Introduction

Vision Models are multi-modal models that accept both text and images as input. You can use vision models to extract information from images (for example, by asking the model to describe the image). This guide explains how to use Vision Models with the Inference API.

Currently, we support the following vision models:

  • meta-llama/llama-3.2-11b-instruct/fp-16

Getting Started

You’ll need an Inference Cloud account and API key. See our Quick Start Guide for instructions on how to create an account and get an API key.

Install the OpenAI SDK for your language of choice. To connect to Inference Cloud using the OpenAI SDK, you will need to set the base URL to https://api.inference.net/v1. In the following examples, we are reading the API key from the environment variable INFERENCE_API_KEY.

Step By Step Example

To use image inputs with the Inference API:

  1. Encode your image as a base64 string
  2. Include the base64 string in a Data URI with an image mimetype (e.g. image/png)
  3. Include the Data URI in the content array of a user message
  4. Send the request to the Inference API and inspect the response

Step 1: Encode your image as a Data URI

import base64, requests

url = "https://upload.wikimedia.org/wikipedia/commons/3/3f/Crystal_Project_bug.png"

response = requests.get(url)
image_data = response.content

encoded_string = base64.b64encode(image_data).decode('utf-8')

data_uri = f"data:image/png;base64,{encoded_string}"

Step 2: Structure and send your request


import os
from openai import OpenAI

openai = OpenAI(
    base_url="https://api.inference.net/v1",
    api_key=os.getenv("INFERENCE_API_KEY"),
)

messages = [
    {
        "role": "system",
        "content": "You are a helpful assistant that can answer questions about the image."
    },
    {
        "role": "user", 
        "content": [
            {
                "type": "image_url",
                "image_url": { "url": data_uri }
            },
            {
                "type": "text",
                "text": "What is in this image?"
            },
        ]
    }
]

completion = openai.chat.completions.create(
    model="meta-llama/llama-3.2-11b-instruct/fp-16",
    messages=messages,
)

print(completion.choices[0].message.content)

Limitations

  • We do not support sending images from a URL directly into the request body.
  • Supported image formats include webp, png, gif and jpg/jpeg.
  • The total size of the request body must be less than 1MB.
  • Each request can contain a maximum of 2 images.

Token Usage

Using images in a request counts towards the total token usage for a request.

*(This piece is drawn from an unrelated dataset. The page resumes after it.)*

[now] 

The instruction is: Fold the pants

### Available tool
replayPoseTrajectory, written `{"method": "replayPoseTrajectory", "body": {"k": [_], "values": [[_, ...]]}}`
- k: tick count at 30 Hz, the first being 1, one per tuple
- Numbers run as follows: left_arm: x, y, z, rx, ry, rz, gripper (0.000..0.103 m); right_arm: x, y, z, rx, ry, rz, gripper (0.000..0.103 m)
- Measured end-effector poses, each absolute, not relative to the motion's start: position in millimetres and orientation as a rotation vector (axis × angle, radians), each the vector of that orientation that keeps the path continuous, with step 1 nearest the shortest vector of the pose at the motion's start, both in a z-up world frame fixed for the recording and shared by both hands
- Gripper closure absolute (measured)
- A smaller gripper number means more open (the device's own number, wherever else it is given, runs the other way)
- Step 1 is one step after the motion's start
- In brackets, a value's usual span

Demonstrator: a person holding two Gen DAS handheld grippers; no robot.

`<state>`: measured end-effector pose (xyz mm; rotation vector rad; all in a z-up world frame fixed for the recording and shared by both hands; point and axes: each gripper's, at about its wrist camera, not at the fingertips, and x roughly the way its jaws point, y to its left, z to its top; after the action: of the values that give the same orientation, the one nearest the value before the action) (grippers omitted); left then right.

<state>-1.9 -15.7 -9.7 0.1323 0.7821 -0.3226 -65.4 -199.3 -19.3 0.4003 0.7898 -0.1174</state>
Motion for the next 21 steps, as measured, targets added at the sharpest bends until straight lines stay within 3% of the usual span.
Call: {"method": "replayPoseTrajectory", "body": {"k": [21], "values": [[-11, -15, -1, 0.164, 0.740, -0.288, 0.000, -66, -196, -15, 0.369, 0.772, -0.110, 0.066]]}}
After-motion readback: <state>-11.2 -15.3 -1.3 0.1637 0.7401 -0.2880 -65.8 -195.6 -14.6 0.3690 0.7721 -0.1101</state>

The exact token count will vary, but a handy approximation of the number of tokens used by an image is the following formula:

h = max(2, min(1, HEIGHT / 560))
w = max(2, min(1, WIDTH / 560))
tokens = h * w * 1601

In plain English:

  1. The image height and width in pixels are both divided by 560
  2. The resulting height and width are clamped between 1 and 2
  3. Finally, the height and width are multiplied together and then multiplied by 1,601

Here is a table of image dimensions and their corresponding estimated token counts:

HeightWidthTokensNote
32px32px1,601Images smaller than 560x560 are still considered 560x560
560px560px1,601
1120px1120px6,4046,404 is the approximate maximum token usage of a single image

The above formula and table is an approximation. We suggest that you:

  • Explicitly check your image dimensions before submitting them to the API to avoid high token usage.
  • Monitor your token usage and adjust your requests if necessary.

See the Models page for current pricing per token for Vision Models.